Update get_llm_provider() to handle your new provider string:
products/pro/backend/app/packages/ai/llm.py
def get_llm_provider(
    provider: Literal["openai", "anthropic", "gemini", "groq"] = "openai",
    model: Optional[str] = None,
) -> LLMProvider:
    if provider == "openai":
        return OpenAIProvider(model=model or "gpt-4o")
    elif provider == "anthropic":
        return AnthropicProvider(model=model or "claude-sonnet-4-20250514")
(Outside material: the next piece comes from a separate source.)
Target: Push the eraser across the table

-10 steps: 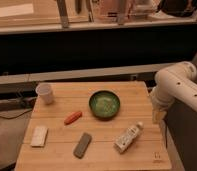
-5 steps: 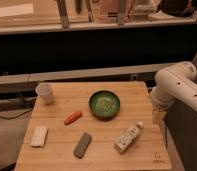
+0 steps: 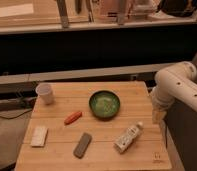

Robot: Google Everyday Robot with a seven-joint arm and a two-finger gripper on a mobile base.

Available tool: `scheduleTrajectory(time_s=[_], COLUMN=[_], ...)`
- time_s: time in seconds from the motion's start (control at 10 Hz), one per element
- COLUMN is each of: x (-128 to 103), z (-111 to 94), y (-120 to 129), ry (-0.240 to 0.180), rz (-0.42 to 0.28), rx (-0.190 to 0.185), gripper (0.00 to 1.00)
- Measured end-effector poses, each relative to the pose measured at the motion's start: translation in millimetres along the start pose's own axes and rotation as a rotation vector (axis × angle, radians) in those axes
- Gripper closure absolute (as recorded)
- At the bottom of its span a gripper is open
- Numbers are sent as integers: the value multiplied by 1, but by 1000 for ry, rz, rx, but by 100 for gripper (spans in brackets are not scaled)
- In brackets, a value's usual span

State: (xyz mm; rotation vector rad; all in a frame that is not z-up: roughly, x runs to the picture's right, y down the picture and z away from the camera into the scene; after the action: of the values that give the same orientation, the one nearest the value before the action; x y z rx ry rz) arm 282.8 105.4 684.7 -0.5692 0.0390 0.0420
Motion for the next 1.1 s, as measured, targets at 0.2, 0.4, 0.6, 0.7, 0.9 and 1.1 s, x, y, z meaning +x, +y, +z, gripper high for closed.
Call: scheduleTrajectory(time_s=[0.2,0.4,0.6,0.7,0.9,1.1], x=[0,0,0,0,-5,-33], z=[0,0,0,0,0,0], y=[0,0,0,0,3,8], ry=[0,0,0,0,11,24], rz=[0,0,0,0,-14,-50], rx=[0,0,0,0,0,2], gripper=[20,20,20,20,20,20])
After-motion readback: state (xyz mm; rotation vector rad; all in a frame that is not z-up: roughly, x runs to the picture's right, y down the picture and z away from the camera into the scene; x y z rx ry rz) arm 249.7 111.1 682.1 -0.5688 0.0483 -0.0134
    elif provider == "gemini":
        return GeminiProvider(model=model or "gemini-2.0-flash")
    elif provider == "groq":
        return GroqProvider(model=model or "llama-3.3-70b-versatile")
    else:
        raise ValueError(f"Unknown provider: {provider}")
3

Export the class and add the env var

Add GroqProvider to the __all__ list in packages/ai/__init__.py, then add GROQ_API_KEY to your .env file.
Because the chat endpoint in app/api/ai/chat.py delegates entirely to get_llm_provider(), your new provider is immediately available to all routes — including streaming completions — without any further changes.